JP2015056540A - Semiconductor device and manufacturing method thereof - Google Patents

Abstract

PROBLEM TO BE SOLVED: To provide a semiconductor device which avoids the occurrence of defects of the semiconductor device while improving the mounting capability of a semiconductor chip, and to provide a manufacturing method of the semiconductor device.SOLUTION: A semiconductor device includes: a lead frame 11 including a chip mounting part 111 and a lead part 121 which is separated from the chip mounting part 111 and has the same thickness as the chip mounting part 111, the lead frame 11 where a height of an upper surface of the chip mounting part 111 is equal to a height of an upper surface of the lead part 121; a semiconductor chip 12 mounted on the upper surface of the chip mounting part 111 and electrically connected with the lead part 121; a mold resin 14 integrally sealing the lead frame 11 and the semiconductor chip 12; and a metallic film 15 which covers parts of rear surfaces of the chip mounting part 111 and the lead part 121.

Description

  Embodiments described herein relate generally to a semiconductor device and a method for manufacturing the same.

  The press lead frame composed of the chip mounting part and the lead part has a chip mounting part on which the semiconductor chip is mounted above the lead part in order to provide a space for filling the mold resin on the back side of the semiconductor chip.
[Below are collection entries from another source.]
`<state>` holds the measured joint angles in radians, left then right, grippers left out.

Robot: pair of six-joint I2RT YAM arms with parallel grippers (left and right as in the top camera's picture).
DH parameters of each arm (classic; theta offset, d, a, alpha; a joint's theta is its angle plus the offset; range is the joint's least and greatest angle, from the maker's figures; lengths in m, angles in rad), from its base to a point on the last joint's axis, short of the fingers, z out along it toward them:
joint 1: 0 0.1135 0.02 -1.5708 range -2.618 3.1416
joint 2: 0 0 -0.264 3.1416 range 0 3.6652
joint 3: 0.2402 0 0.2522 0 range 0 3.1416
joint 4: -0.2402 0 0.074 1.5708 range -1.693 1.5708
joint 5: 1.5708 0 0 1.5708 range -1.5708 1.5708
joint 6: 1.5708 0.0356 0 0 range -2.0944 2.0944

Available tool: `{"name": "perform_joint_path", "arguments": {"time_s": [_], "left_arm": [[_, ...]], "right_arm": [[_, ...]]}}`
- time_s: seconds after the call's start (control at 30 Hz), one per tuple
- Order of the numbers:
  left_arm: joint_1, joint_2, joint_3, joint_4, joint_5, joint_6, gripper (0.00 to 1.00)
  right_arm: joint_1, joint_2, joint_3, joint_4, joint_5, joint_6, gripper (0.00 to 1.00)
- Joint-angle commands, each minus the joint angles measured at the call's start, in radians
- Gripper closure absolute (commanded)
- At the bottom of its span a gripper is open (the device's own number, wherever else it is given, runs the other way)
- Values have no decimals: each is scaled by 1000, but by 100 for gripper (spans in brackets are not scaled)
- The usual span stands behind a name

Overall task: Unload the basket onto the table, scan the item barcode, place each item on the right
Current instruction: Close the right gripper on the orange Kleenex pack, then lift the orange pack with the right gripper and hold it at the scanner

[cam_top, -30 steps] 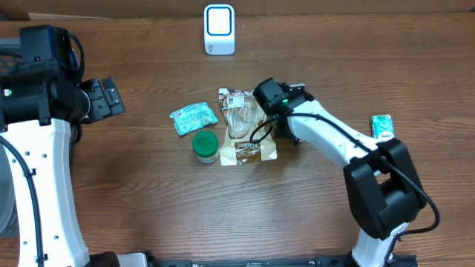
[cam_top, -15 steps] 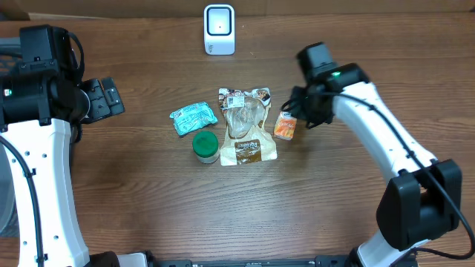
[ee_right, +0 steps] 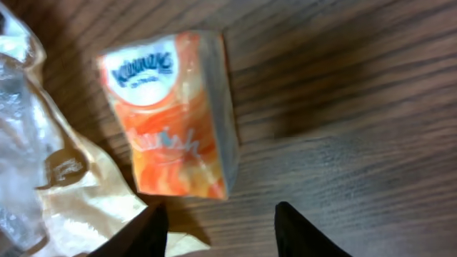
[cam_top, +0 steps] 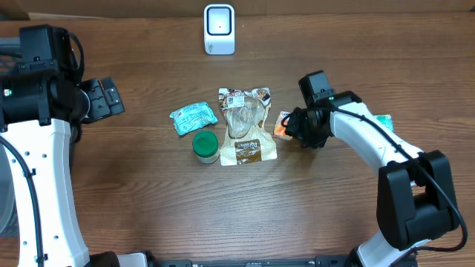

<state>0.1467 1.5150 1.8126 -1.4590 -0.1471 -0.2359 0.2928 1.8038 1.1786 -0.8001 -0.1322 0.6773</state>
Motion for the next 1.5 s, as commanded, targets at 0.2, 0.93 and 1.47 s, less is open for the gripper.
{"name": "perform_joint_path", "arguments": {"time_s": [0.2, 0.93, 1.47], "left_arm": [[3, 2, 2, 0, -10, -14, 0], [3, 2, 2, 0, -10, -14, 0], [3, 2, 2, 0, -10, -14, 0]], "right_arm": [[2, -12, -88, 120, -8, 26, 54], [2, 17, -134, 275, -8, -79, 74], [-10, 68, -116, 190, -27, -109, 96]]}}
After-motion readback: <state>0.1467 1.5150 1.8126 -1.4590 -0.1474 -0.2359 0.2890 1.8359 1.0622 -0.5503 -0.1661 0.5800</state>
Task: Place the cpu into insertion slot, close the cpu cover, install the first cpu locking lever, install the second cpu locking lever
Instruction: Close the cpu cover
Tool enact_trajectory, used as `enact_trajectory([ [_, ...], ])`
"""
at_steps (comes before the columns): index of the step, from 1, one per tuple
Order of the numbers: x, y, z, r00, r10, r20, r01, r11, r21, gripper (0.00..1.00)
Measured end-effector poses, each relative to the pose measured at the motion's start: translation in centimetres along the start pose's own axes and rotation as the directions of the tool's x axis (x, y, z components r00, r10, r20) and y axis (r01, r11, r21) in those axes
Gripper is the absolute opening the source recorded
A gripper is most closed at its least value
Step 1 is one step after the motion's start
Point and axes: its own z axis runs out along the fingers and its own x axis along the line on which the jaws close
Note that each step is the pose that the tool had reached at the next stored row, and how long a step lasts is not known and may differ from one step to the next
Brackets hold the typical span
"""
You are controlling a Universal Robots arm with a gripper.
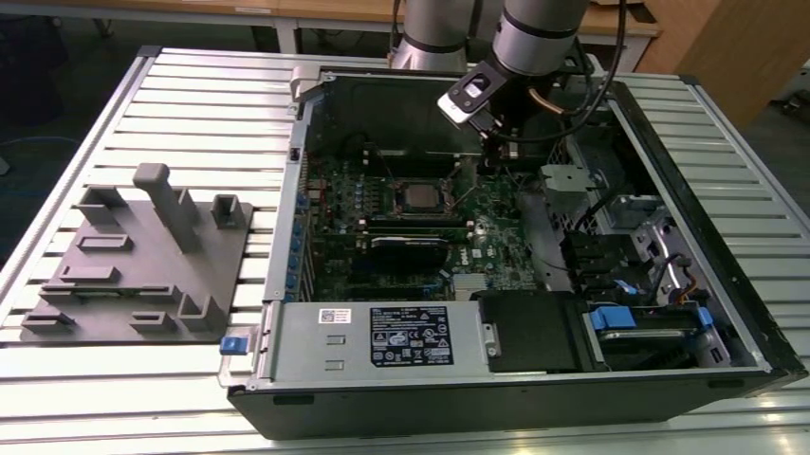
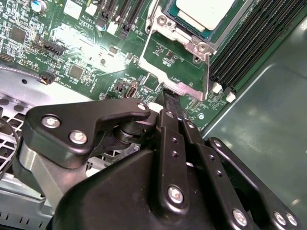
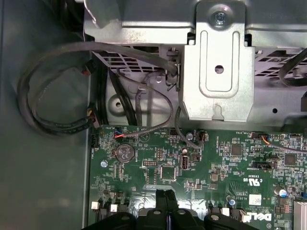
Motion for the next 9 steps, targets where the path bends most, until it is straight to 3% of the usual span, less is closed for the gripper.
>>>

Has shifted to. Such a structure is formed by bending (pressing) a metal plate serving as a lead frame. Therefore, the press lead frame requires an area for bending in addition to the area corresponding to the chip mounting portion and the lead portion. Therefore, in the press lead frame, the size of the semiconductor chip that can be mounted is limited, and it is difficult to improve the chip mounting capability. Furthermore, if a large semiconductor chip is to be mounted, the lead frame must be enlarged, which increases the member cost.

  An etching lead frame has been proposed as an alternative to the press lead frame. An etching lead frame is a lead frame formed by etching a metal plate. In the etching lead frame, since the thickness of the chip mounting portion is smaller than the thickness of the lead portion, there is a space for filling the mold resin on the back surface side of the semiconductor chip. Therefore, the etching lead frame does not require an area for bending. Therefore, in the etching lead frame, the size of the semiconductor chip that can be mounted is not limited, and has a high chip mounting capability.

  However, an etching lead frame is more expensive than a press lead frame because it requires etching. Further, when heat is applied to the etching lead frame for mounting the semiconductor chip, it is difficult to heat the etching lead frame uniformly because the thickness of the etching lead frame is not uniform. For this reason, a temperature difference occurs in the etching lead frame, and warping may occur. The warpage may destroy the semiconductor chip mounted on the chip mounting portion, resulting in a failure of the semiconductor device.

Japanese Patent Laid-Open No. 2002-16181

  The present invention provides a semiconductor device capable of avoiding the occurrence of defects in the semiconductor device while increasing the mounting capability of the semiconductor chip, and a method for manufacturing the same.

  According to the embodiment, the semiconductor device includes a chip mounting portion and a lead portion that is separated from the chip mounting portion and has the same thickness as the chip mounting portion, and is provided on the upper surface of the chip mounting portion and the lead portion. A lead frame having the same height, a semiconductor chip mounted on the top surface of the chip mounting portion and electrically connected to the lead portion, and a mold resin for integrally sealing the lead frame and the semiconductor chip And a metal film covering a part of the back surface of the chip mounting portion and the lead portion.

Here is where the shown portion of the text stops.